4. **Change in Tone**: If you notice a change in the tone or attack that you don't like, it might be due to the pick wearing down.

5. **Deformation**: Picks can become warped or bent out of shape with prolonged use, affecting their performance.

Regularly inspecting your picks and replacing them when they show significant wear ensures consistent playability and sound quality.

Why do I lose so many guitar picks?

Losing guitar picks is a common issue among guitarists due to several reasons:

1. **Size**: Picks are small and lightweight, making them easy to misplace or overlook.

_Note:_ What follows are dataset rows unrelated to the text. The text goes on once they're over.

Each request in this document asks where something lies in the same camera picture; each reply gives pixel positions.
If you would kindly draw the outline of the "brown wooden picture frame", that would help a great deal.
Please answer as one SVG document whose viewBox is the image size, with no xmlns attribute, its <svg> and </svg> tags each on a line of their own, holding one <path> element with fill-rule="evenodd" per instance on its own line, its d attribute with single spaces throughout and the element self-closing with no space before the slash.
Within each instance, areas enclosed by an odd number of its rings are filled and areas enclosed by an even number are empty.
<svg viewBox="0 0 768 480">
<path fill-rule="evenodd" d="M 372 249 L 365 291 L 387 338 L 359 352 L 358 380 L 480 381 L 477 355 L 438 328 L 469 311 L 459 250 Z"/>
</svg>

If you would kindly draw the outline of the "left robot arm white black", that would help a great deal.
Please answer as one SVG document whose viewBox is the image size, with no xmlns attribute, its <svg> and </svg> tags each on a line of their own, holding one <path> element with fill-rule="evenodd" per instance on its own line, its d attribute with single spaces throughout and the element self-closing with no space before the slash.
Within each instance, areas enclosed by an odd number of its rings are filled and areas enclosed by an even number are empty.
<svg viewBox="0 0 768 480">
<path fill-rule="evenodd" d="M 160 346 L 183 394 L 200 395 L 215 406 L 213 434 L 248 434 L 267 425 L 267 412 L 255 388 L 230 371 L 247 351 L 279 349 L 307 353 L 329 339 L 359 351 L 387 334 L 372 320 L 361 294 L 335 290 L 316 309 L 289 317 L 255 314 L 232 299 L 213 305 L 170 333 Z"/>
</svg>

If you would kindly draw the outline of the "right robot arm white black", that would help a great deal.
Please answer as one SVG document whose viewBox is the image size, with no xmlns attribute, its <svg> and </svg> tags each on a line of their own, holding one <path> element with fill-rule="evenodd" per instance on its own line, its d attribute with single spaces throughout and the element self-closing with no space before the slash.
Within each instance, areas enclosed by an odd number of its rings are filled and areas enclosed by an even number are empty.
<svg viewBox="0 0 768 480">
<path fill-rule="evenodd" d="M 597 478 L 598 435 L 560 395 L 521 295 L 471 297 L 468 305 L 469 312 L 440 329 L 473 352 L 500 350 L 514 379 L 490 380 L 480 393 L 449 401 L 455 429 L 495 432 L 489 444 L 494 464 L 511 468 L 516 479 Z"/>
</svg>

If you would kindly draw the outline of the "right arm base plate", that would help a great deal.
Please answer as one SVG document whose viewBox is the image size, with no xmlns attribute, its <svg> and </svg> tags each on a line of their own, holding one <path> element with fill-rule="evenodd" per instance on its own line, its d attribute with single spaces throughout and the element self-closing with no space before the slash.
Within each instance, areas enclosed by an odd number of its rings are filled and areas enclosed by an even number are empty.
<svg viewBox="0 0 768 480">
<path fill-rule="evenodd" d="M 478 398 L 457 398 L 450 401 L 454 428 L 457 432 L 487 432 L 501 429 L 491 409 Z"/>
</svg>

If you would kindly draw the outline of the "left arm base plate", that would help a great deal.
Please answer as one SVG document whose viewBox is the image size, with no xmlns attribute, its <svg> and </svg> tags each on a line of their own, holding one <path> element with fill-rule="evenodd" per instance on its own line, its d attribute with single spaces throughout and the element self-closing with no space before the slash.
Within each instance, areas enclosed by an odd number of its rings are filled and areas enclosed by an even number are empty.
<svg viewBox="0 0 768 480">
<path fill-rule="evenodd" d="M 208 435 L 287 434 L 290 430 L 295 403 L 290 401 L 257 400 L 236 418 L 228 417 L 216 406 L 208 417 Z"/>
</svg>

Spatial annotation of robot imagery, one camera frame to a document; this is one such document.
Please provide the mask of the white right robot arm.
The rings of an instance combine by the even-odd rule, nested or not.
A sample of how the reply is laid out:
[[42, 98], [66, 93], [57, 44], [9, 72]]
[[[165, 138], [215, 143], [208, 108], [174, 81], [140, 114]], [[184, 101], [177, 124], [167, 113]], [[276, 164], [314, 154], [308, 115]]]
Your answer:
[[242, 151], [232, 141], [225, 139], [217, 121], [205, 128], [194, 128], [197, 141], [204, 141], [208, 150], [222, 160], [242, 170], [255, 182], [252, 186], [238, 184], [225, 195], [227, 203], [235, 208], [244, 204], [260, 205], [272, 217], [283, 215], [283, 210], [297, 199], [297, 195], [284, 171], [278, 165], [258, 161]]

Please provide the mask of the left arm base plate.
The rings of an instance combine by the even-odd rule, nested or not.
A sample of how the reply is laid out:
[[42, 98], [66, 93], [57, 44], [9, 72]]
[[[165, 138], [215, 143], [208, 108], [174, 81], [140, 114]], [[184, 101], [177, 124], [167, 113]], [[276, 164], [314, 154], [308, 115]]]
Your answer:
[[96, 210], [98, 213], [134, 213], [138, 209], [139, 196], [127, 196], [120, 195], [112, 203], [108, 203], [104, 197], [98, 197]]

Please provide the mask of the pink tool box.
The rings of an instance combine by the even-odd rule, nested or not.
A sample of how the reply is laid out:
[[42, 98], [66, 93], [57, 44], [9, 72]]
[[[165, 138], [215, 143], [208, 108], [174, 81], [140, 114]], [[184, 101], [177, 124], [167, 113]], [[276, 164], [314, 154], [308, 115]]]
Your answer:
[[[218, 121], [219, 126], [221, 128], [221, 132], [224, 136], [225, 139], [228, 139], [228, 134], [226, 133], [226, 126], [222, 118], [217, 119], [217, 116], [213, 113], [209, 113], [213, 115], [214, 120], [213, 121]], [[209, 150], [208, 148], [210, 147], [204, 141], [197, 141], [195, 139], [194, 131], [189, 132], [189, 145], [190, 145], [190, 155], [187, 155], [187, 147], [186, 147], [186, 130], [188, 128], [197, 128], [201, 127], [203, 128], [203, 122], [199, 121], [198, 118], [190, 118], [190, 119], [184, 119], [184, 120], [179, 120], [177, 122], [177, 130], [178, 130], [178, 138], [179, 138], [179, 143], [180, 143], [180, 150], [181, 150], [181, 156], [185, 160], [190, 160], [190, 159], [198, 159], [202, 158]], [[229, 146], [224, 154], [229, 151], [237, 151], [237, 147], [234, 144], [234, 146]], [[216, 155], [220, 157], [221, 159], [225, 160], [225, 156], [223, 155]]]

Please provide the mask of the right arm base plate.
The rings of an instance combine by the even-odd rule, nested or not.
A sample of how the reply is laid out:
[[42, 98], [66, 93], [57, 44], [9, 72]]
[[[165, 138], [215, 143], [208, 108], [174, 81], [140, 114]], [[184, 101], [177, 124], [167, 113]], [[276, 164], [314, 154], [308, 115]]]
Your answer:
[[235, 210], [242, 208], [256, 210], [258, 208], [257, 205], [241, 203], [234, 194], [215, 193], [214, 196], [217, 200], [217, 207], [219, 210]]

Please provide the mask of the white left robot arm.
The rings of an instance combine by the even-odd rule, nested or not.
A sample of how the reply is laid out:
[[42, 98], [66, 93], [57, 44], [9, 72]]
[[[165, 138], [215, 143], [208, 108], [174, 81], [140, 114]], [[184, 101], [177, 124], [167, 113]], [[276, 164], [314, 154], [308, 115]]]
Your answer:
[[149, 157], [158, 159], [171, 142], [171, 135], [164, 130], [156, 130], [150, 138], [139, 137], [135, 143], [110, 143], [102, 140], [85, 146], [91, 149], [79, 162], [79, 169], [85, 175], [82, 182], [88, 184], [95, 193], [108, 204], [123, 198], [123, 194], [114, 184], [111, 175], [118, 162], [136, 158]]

2. **Frequent Handling**: Picks are frequently set down in different places during practice, performance, or even while taking breaks, increasing the chances of losing them.

3. **Slippage**: Picks can slip out of fingers and fall into hard-to-find places like between couch cushions, under furniture, or into the sound hole of an acoustic guitar.

4. **Portability**: Many guitarists carry picks in their pockets, bags, or cases, where they can easily fall out or get mixed up with other items.

5. **Inconsistent Storage**: Not having a dedicated place to store picks can lead to them being scattered around various locations.

To reduce the loss of guitar picks, consider using a pick holder, designating a specific storage spot, and checking pockets and common areas where picks might fall or get misplaced.

What if I swallow a guitar pick?!

If you accidentally swallow a guitar pick, it's important to stay calm and consider the following steps:

1. **Assess Your Symptoms**: If you feel immediate pain, difficulty breathing, or choking, seek emergency medical help immediately by calling emergency services.

2. **Monitor for Discomfort**: If you do not experience any immediate distress, monitor for symptoms like abdominal pain, vomiting, or difficulty swallowing, which may indicate the pick is causing an issue.

3. **Seek Medical Advice**: Even if you feel fine initially, it's wise to contact a healthcare professional for advice. They may recommend an X-ray or other diagnostic measures to ensure the pick is not causing harm.

4. **Avoid Self-Treatment**: Do not try to induce vomiting or use other home remedies to remove the pick yourself. This can lead to further complications.

Most small objects that are accidentally swallowed can pass through the digestive system without causing harm, but it’s crucial to get professional medical guidance to ensure your safety.